Mental health disorders are highly common in the United States, where an estimated one in five adults lives with a mental illness. If you are one of these individuals, please know that mental health treatment can improve your condition, along with your quality of life.

There is a large variety of mental health treatments available—each of which works in its unique way to improve symptoms of mental health disorders and help you learn how to manage and cope with your illness.

At Camelback Recovery, we offer several mental health treatments and programs that can be customized for you based on your type of illness and the daily challenges you face as they relate to mental health. It’s entirely possible to lead a happy, productive, and fulfilling lifestyle while living with a mental illness, and at Camelback Recovery, we’re devoted to helping you do exactly that.

Here’s a breakdown of the mental health services we offer and how to contact us today to get started on your treatment program.

BEGIN YOUR RECOVERY TODAY!

We can help you achieve permanent sobriety that gives you your life back. Call to learn more about our therapy options.

What Is Mental Health Treatment?

Mental health treatment is an umbrella term for services and therapies that address mental and behavioral health disorders. It can refer to any one specific treatment or a combination of treatments.

There is no one specific mental health treatment that works for everyone, and treatment is never a one-size-fits-all solution. Instead, mental health treatment should be tailored for each person based on the type and severity of their illness, and their recovery needs, goals, and preferences. The doctors and therapists at quality, accredited, and licensed mental health treatment facilities will usually collaborate to develop customized treatment plans for every patient who comes to them for help.

Mental health treatment is widely available in both inpatient and outpatient settings. Those with severe mental health disorders and symptoms may receive treatment in a hospital-like inpatient setting, or a supervised, closely monitored residential setting. Those who need help managing mild mental health disorders may work with their primary care physicians in an outpatient setting.

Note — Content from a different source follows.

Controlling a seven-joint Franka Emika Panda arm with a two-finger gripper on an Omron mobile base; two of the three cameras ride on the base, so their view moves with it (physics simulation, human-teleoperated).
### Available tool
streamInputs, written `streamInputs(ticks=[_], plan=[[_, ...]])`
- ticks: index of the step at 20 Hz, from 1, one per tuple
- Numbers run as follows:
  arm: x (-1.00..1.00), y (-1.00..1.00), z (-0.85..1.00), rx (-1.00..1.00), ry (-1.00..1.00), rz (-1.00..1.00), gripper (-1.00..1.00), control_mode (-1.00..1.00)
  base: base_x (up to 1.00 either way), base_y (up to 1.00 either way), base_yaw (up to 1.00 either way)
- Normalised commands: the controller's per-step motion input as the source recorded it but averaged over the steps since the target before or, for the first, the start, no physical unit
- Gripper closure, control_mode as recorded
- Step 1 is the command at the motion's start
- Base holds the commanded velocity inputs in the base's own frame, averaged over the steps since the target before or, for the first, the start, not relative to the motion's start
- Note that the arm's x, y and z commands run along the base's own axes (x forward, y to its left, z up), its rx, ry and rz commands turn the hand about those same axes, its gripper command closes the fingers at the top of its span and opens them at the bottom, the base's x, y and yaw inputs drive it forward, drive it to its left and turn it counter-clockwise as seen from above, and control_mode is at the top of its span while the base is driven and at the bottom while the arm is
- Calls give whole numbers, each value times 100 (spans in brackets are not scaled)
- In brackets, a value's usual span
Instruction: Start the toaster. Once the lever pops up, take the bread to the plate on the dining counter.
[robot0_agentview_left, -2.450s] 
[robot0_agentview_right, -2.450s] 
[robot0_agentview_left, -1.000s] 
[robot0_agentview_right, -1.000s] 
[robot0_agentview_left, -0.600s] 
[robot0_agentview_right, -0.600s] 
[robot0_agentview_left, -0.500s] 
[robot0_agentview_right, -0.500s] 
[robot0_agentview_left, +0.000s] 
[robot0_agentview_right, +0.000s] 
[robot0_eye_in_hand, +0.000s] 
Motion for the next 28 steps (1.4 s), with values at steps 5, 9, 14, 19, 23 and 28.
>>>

Treatments for mental health are also available at many drug and alcohol rehab centers, given how nearly half of people with substance use disorders also have a mental health disorder, and vice versa. Though mental health treatment may be widely available, it’s important to find a quality provider that focuses on whole-person health so you can thrive and be more successful in every aspect of your life by the time your treatment program has ended.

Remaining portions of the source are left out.